--- Given data Enclosed Below ---

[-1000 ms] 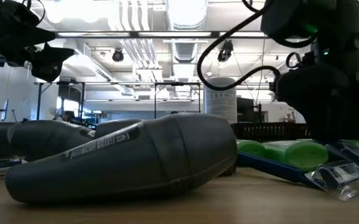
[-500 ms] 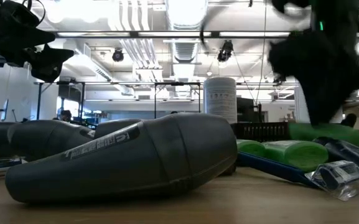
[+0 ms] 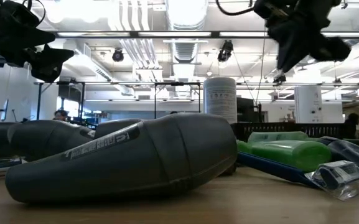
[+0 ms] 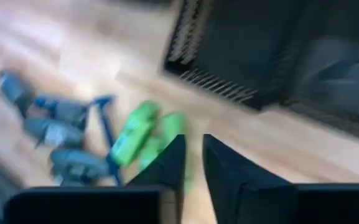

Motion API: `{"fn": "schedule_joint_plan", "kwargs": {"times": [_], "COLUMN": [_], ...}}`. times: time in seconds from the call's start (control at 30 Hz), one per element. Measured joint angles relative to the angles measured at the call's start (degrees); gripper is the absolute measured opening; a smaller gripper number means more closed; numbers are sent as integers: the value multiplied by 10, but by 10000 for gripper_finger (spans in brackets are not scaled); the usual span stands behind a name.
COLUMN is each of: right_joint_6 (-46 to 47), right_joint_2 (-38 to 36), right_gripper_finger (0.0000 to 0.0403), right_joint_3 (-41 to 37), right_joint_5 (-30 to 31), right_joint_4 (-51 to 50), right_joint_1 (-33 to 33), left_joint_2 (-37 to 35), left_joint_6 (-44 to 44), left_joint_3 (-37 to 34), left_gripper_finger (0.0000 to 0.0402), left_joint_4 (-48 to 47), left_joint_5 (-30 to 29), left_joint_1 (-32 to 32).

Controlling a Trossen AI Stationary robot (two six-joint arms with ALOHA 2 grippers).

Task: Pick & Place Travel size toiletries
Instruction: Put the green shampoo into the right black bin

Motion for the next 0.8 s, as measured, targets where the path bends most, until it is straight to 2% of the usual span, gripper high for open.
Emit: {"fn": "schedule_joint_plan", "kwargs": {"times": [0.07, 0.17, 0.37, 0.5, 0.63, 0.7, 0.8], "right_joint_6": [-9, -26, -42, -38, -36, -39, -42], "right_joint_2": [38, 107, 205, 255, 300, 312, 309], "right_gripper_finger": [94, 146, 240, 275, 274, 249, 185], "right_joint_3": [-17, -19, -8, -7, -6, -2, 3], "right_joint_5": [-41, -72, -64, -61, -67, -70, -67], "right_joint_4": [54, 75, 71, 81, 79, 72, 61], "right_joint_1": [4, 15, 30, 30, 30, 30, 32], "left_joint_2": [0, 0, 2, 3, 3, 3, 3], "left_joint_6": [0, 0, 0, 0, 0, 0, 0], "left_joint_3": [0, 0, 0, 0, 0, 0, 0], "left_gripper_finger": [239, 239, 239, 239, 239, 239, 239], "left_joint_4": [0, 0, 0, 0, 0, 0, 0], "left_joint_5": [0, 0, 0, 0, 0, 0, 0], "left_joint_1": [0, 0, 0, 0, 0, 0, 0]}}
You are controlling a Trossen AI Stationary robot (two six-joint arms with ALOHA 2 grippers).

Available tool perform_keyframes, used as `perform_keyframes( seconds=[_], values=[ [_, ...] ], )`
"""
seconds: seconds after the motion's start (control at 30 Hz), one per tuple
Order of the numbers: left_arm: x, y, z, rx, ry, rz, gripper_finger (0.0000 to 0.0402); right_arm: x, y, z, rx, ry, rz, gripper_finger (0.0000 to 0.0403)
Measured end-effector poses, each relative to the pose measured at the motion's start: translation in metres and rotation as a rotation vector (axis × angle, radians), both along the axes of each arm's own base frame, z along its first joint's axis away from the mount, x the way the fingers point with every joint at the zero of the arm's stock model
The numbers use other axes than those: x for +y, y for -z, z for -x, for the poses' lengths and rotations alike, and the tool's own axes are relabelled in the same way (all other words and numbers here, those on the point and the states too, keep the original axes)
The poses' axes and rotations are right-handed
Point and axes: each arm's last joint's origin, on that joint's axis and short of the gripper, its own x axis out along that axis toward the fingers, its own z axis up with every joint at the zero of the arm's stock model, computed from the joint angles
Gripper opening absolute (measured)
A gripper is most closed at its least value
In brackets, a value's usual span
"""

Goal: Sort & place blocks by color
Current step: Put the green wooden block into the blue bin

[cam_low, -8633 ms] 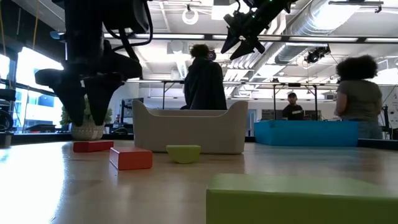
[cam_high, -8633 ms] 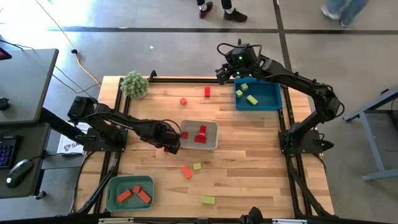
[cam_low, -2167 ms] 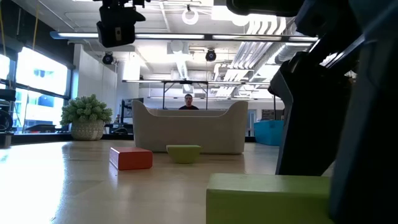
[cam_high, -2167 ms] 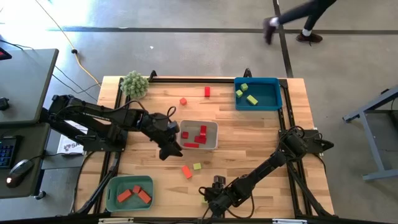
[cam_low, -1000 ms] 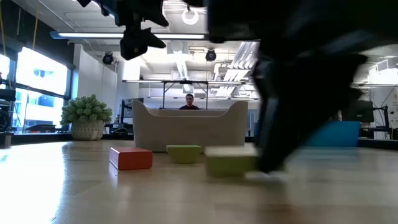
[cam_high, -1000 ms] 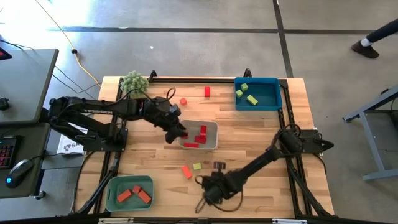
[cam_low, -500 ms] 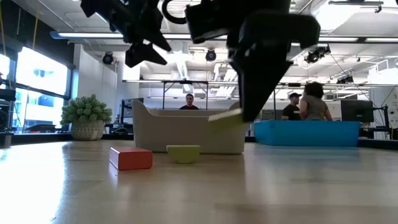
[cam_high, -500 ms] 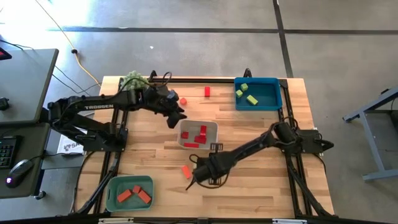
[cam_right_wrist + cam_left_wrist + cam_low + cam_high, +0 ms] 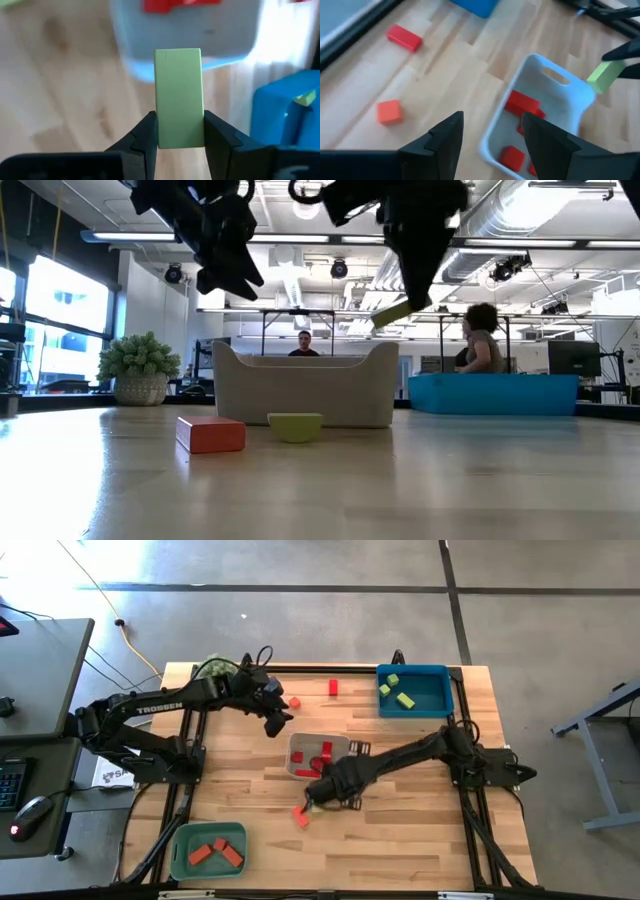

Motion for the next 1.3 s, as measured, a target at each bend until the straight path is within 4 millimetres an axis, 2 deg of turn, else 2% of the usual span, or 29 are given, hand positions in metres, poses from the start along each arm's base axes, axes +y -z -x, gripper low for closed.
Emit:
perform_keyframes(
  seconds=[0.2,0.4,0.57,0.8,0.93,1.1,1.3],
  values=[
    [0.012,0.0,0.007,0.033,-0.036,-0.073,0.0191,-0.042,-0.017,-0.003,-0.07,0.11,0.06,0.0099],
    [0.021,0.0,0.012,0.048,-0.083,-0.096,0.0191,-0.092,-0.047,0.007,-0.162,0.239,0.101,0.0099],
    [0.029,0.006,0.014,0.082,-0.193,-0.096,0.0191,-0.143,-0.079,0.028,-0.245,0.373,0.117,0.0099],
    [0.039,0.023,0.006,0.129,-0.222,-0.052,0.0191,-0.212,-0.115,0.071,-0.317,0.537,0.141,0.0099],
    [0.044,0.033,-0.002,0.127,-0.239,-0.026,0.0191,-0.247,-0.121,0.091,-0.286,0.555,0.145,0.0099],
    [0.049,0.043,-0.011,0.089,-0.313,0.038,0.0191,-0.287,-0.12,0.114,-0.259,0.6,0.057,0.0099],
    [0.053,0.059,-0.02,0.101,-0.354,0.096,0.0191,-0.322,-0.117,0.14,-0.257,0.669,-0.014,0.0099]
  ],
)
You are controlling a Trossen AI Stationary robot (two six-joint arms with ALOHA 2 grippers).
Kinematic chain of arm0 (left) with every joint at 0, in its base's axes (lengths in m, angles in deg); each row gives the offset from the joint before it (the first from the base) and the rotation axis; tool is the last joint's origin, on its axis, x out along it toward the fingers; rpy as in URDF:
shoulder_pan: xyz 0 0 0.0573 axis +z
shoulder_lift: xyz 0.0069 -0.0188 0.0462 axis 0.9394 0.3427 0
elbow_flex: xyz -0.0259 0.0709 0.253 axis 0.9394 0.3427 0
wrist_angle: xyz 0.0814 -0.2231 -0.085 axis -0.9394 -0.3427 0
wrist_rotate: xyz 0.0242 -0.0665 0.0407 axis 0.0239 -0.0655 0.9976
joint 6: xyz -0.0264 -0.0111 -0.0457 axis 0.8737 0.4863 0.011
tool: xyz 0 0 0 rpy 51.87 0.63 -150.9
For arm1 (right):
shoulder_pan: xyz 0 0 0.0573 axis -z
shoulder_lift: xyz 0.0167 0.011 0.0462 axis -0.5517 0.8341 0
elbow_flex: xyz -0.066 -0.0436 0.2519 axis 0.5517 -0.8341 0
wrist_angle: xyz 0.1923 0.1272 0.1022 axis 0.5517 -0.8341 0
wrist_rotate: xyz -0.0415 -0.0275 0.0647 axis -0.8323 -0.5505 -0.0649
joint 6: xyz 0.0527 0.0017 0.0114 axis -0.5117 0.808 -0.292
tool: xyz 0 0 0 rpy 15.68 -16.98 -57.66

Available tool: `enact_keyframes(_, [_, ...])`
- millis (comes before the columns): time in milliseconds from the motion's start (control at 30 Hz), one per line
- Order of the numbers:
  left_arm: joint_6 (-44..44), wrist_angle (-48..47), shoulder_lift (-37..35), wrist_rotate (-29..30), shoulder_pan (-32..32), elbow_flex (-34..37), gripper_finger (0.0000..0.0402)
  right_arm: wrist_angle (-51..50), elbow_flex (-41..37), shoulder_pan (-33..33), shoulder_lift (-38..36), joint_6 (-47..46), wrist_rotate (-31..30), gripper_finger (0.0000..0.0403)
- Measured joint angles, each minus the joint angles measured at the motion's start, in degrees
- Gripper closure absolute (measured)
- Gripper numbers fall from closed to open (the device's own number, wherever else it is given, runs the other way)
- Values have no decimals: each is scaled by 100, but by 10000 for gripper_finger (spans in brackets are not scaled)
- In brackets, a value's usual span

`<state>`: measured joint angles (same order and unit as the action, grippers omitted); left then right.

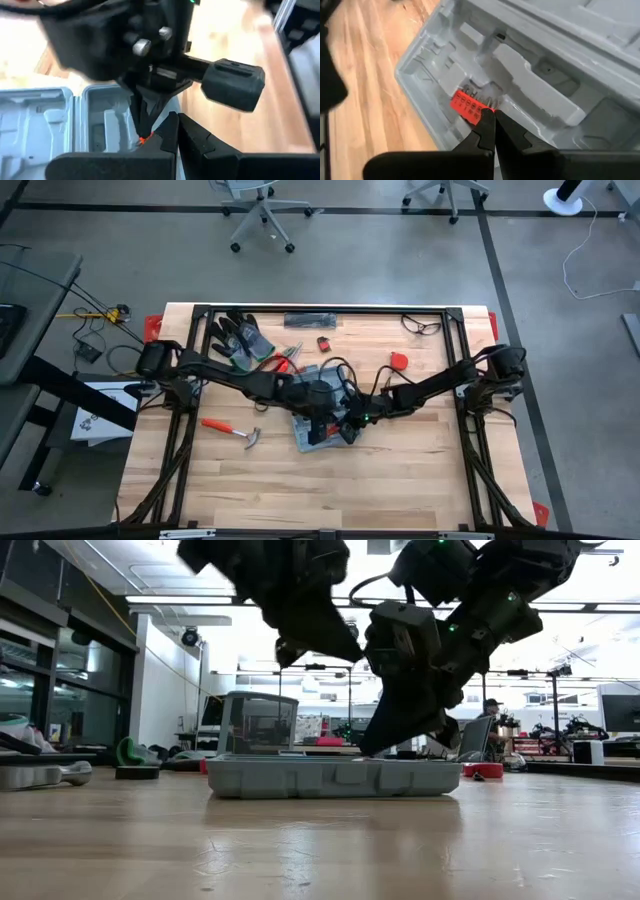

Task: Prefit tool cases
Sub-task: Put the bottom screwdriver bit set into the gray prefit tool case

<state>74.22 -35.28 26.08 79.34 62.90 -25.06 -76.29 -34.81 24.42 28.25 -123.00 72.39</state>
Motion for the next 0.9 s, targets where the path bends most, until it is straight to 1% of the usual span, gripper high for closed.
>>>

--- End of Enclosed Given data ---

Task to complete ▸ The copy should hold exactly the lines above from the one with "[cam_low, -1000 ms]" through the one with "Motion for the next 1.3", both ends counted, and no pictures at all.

Output of the task ▸
[cam_low, -1000 ms] 
[cam_high, -1000 ms] 
[cam_low, -500 ms] 
[cam_high, -500 ms] 
[cam_right_wrist + cam_left_wrist + cam_low + cam_high, +0 ms] 

Motion for the next 1.3 s, as measured, a target at each bend until the straight path is within 4 millimetres an axis, 2 deg of turn, else 2% of the usual span, or 29 are given, hand positions in metres, poses from the start along each arm's base axes, axes +y -z -x, gripper low for closed.

The exercise is done, with nothing more to add.